Ship time is CEST, not BST, and there was a kids’ event scheduled for 19:00, so we made a restaurant reservation and ate dinner at 18:00, which our stomachs thought was only 17:00, so we weren’t particularly hungry.

Eloïse went to play in the kids’ group at 19:00, followed by Lucas as soon as we had finished eating. Eloïse happily joined in with the treasure hunt, going up and down the length of the boat with the girl running the event and the other kids, apparently not giving a moment’s thought to where her parents might be. That girl’s come a long way in coming out of her shell.

After some colouring and being given some sculpted balloons, it was bed time.

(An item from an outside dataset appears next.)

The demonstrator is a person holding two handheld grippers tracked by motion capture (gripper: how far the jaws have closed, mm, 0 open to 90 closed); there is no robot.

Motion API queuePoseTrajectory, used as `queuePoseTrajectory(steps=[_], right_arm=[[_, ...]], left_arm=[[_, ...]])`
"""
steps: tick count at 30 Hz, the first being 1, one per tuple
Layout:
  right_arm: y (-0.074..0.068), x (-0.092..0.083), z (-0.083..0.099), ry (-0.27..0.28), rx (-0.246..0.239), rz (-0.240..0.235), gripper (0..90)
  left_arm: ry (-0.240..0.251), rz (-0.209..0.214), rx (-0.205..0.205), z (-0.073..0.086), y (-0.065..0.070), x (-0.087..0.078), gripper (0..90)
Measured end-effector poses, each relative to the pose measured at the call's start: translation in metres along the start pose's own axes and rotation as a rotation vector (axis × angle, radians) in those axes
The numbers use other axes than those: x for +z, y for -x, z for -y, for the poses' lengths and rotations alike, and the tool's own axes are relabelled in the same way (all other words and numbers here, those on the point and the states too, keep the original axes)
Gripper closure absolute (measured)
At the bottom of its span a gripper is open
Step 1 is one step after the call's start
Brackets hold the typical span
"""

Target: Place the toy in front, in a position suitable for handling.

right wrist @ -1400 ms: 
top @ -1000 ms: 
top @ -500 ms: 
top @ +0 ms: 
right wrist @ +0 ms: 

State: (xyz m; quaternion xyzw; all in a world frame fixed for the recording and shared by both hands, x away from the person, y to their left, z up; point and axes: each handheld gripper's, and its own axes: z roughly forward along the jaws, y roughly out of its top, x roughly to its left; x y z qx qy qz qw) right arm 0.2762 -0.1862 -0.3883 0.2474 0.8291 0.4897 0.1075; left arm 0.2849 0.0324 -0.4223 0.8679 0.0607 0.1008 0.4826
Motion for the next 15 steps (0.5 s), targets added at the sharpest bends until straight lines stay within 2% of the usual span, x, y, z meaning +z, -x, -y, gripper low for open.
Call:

I left Sarah in a darkened cabin to put Lucas to sleep and went downstairs to enjoy the corny cabaret entertainment. You have to admire people who have chosen a career in show business and are currently on the rung of the ladder that is show girl or musical performer on the Newcastle to IJmuiden ferry.

If I sound denigrating, it’s unintentional. I really have the utmost respect for people who don’t consider a gig like that beneath them. Everyone has to start somewhere and one of these people might make it big one day — no, really! — but here they are, giving it their all for a captive ferry boat audience. Respect!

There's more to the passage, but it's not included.